«
Il serait préférable que tous les Egyptiens participent aux élections et un tiers dise non, que la moitié d’entre eux participe aux élections et dise oui. La participation massive aux élections est dans l’intérêt national de l’Egypte, et non dans l’intérêt d’une personne en particulier », a déclaré le président Abdel-Fattah Al-Sissi lors d’une cérémonie organisée pour célébrer la Journée des martyrs, tenue à quelques heures du coup d’envoi de la première phase de l’élection présidentielle, le 16 mars, consacrée au vote des Egyptiens résidant à l’étranger. Ces élections, tenues dix jours avant les élections en Egypte, prévues lundi 26 mars, se sont déroulées en trois jours dans 124 pays, à travers 139 représentations diplomatiques. Les électeurs se sont rendus aux urnes pour choisir entre deux candidats, le président sortant, Abdel-Fattah Al-Sissi, qui se présente pour un second mandat de 4 ans, et le président du parti libéral d’Al-Ghad, Moussa Moustapha Moussa. «
Participez en masse », un appel qui n’est pas resté sans écho. Des pays du Golfe à l’Europe en passant par les continents américain et noir, la grande majorité des ambassades et des consulats ont témoigné «
d’une très forte affluence » des électeurs aux bureaux de vote, le tout dans une ambiance festive. Des files d’attente, des chansons patriotiques, d’immenses drapeaux, de la danse, des selfies, les images retransmises sur les écrans de télévision ont été presque les mêmes dans les quatre coins du monde. «
Khaled Maghrabi, le tank », «
Ahmad Mansi, la légende », «
Chabrawy et Hassanein », ces noms qui reviennent dans le refrain de la nouvelle chanson dédiée aux martyrs des troupes spéciales égyptiennes se font entendre avec force. «
Le scrutin s’est déroulé sans accrocs. Le vote des Egyptiens à l’étranger a connu une participation remarquable », peut-on lire dans un communiqué publié par l’Organisme national des élections à l’issue de ce scrutin. «
Les résultats définitifs seront annoncés après les élections internes des 26, 27 et 28 mars », précise le communiqué. Il est en fait difficile de publier aujourd’hui le taux de participation exact, «
puisqu’il n’y a pas de bases d’informations indépendantes concernant cette catégorie d’Egyptiens », affirme Hamdi Loza, adjoint du ministre des Affaires étrangères et responsable de la présidentielle à l’étranger. «
Ces électeurs font partie de la base de données principale qui réunit tous les Egyptiens ayant le droit de vote à l’intérieur du pays comme à l’étranger », ajoute-t-il.
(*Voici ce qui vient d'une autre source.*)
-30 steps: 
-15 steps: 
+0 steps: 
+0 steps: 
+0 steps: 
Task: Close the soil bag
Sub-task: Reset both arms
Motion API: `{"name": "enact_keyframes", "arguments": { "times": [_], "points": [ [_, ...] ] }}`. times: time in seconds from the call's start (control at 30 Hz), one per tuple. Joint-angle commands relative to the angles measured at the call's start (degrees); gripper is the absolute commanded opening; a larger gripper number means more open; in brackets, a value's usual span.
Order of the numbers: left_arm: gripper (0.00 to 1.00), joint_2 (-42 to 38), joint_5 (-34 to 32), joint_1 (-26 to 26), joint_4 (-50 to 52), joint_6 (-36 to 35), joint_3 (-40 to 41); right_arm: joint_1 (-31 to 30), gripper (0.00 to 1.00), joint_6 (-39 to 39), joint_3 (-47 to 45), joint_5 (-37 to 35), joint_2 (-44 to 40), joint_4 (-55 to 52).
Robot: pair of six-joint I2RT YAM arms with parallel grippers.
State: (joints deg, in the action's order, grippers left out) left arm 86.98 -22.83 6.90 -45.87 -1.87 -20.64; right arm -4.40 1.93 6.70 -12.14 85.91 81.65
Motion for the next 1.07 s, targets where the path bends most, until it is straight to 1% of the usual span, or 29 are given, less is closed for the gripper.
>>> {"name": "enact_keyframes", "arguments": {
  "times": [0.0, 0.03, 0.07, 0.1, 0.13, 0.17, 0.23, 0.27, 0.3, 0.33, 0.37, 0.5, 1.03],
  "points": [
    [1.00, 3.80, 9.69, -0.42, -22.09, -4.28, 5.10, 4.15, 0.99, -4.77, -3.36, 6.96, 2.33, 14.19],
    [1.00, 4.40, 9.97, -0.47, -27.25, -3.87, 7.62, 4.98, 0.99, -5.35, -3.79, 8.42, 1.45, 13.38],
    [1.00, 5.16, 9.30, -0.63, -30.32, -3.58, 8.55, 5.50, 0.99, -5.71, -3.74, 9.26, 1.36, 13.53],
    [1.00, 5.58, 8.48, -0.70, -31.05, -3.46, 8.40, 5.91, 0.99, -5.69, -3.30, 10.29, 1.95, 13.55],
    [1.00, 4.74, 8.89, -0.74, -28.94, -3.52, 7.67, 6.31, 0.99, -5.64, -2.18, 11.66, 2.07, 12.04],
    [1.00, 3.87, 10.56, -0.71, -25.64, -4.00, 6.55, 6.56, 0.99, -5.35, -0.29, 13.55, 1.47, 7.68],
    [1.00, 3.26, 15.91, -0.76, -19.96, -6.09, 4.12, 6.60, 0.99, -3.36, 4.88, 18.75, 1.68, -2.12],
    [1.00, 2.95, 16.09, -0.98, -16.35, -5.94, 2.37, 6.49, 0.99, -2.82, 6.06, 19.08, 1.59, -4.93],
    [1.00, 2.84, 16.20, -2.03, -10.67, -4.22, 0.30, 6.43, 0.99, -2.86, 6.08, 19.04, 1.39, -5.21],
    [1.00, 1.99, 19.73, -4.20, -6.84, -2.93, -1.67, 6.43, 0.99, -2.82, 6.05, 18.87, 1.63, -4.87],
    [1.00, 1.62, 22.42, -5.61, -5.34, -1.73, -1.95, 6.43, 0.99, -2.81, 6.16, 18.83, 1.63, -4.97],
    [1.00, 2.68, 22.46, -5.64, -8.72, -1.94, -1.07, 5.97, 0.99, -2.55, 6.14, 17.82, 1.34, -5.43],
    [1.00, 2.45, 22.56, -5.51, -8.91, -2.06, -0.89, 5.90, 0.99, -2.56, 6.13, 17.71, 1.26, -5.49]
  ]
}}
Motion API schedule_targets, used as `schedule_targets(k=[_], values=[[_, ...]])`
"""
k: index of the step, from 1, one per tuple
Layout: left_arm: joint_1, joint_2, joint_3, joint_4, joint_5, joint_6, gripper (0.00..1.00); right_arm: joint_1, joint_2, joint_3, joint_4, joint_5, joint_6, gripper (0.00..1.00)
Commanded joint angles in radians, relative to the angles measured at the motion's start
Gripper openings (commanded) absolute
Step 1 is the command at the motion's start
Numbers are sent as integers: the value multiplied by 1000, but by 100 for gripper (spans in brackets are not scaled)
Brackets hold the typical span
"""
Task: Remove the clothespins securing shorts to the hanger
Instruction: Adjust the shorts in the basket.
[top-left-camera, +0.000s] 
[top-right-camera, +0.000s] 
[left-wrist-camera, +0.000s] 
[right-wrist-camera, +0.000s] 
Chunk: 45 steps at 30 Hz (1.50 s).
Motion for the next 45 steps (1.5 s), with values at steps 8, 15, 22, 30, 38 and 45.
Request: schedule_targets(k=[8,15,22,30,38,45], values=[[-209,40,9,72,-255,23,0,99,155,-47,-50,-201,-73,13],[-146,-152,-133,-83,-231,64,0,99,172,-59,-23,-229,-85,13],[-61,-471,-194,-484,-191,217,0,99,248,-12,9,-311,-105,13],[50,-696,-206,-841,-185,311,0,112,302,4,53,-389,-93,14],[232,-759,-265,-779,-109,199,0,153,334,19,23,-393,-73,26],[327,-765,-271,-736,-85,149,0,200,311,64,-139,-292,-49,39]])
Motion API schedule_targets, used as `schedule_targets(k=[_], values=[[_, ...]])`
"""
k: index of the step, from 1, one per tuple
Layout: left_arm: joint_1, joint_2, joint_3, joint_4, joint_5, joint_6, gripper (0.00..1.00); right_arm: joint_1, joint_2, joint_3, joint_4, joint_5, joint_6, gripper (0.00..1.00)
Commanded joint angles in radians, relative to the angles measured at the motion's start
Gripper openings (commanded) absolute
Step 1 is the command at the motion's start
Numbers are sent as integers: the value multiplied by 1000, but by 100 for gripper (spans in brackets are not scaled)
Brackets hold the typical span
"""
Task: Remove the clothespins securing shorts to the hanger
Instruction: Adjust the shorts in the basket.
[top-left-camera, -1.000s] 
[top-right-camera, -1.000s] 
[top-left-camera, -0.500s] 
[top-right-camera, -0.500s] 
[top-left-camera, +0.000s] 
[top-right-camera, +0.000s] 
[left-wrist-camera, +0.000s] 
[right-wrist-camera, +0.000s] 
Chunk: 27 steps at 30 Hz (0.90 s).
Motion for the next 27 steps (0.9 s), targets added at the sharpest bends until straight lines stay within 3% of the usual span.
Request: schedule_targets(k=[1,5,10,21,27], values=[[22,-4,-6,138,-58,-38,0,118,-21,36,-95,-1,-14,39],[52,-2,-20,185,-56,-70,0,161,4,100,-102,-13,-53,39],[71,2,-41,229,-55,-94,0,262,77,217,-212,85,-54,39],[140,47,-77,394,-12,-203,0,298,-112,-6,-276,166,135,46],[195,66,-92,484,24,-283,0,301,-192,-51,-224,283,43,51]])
Mais au-delà des chiffres, le paysage en lui-même était « inédit ». C’est ce qu’explique Rami Mohsen, directeur du Centre national des recherches et des consultations parlementaires. « Le taux de participation est l’enjeu-clé du scrutin », dit Mohsen, avant d’ajouter que « le paysage de ces longues files d’attente devant les consulats et les ambassades a vite dissipé ce climat de crainte d’une faible participation, et ceci pour plusieurs raisons ». Pour Mohsen, cette crainte provenait surtout du bloc électoral le plus large qui soutient le président Sissi. Tellement rassurés de la victoire écrasante de leur candidat, beaucoup d’entre eux pouvaient décider de ne pas se rendre dans les bureaux de vote le jour du scrutin. L’élan même de ces élections a relativement diminué par rapport à la présidentielle de 2014. A l’époque, les électeurs, mobilisés contre le terrorisme des Frères musulmans, se précipitaient vers les urnes en grand nombre.
Un message fort
De longues files d'attente devant les bureaux de vote à l'étranger.
Mais comment expliquer cette affluence d’électeurs devant les bureaux de vote à l’étranger ? Selon Karim Abdel-Razeq, professeur de sciences politiques et spécialiste des systèmes politiques, « le moteur de ces expatriés, cette fois-ci, en se dirigeant en masse vers les urnes, n’était pas seulement de soutenir le président, mais aussi d’opter pour la stabilité. Et la stabilité de l’Etat ne se renforce que par une légitimité populaire très forte. C’est le message qui a été bien transmis à l’étranger et a été traduit par une large participation ». Le spécialiste pense que la participation des Egyptiens à l’étranger a plus d’impact que celle de l’intérieur, « puisque ce sont eux qui se trouvent en première ligne face aux rumeurs, et plus proches de l’opinion publique mondiale ». Cette forte affluence vers les urnes est porteuse d’un fort message pour dissiper les rumeurs, estime Abdel-Razeq. La grande campagne de sensibilisation menée par le ministère de l’Emigration à l’étranger a aussi joué un rôle pour mobiliser les Egyptiens à l’étranger, comme l’explique Mohsen.
La présidentielle à l’étranger a pris fin, et les yeux sont braqués maintenant sur l’Egypte. La question qui se pose alors est : quel pourrait être le reflet de la présidentielle à l’étranger sur les indices de participation à l’intérieur, en Egypte, les 26, 27 et 28 mars? Pour Ayman Abdel-Wahab, chercheur au Centre des Etudes Politiques et Stratégiques (CEPS) d’Al-Ahram, le niveau de participation à l’étranger est sans doute un « premier indice » sur la participation à l’intérieur. Pourtant, comme l’explique le chercheur, il n’y a pas de grand rapport entre les deux puisque le contexte, les stimulants et la nature des électeurs diffèrent d’un lieu à un autre comme ils diffèrent d’un scrutin à l’autre. Mais cette fois-ci, le comportement des électeurs à l’étranger se présente comme « un facteur incitateur » et adresse des « messages forts » à l’intérieur quant à l’importance particulière de ce scrutin. Avis partagé par Abdel-Razeq, qui estime qu’il y aura une influence directe entre les deux scrutins, à l’extérieur et à l’intérieur, car tous les Egyptiens font face à « des défis communs ». « Les indices vont aller vers un taux de participation élevé », conclut Abdel-Wahab.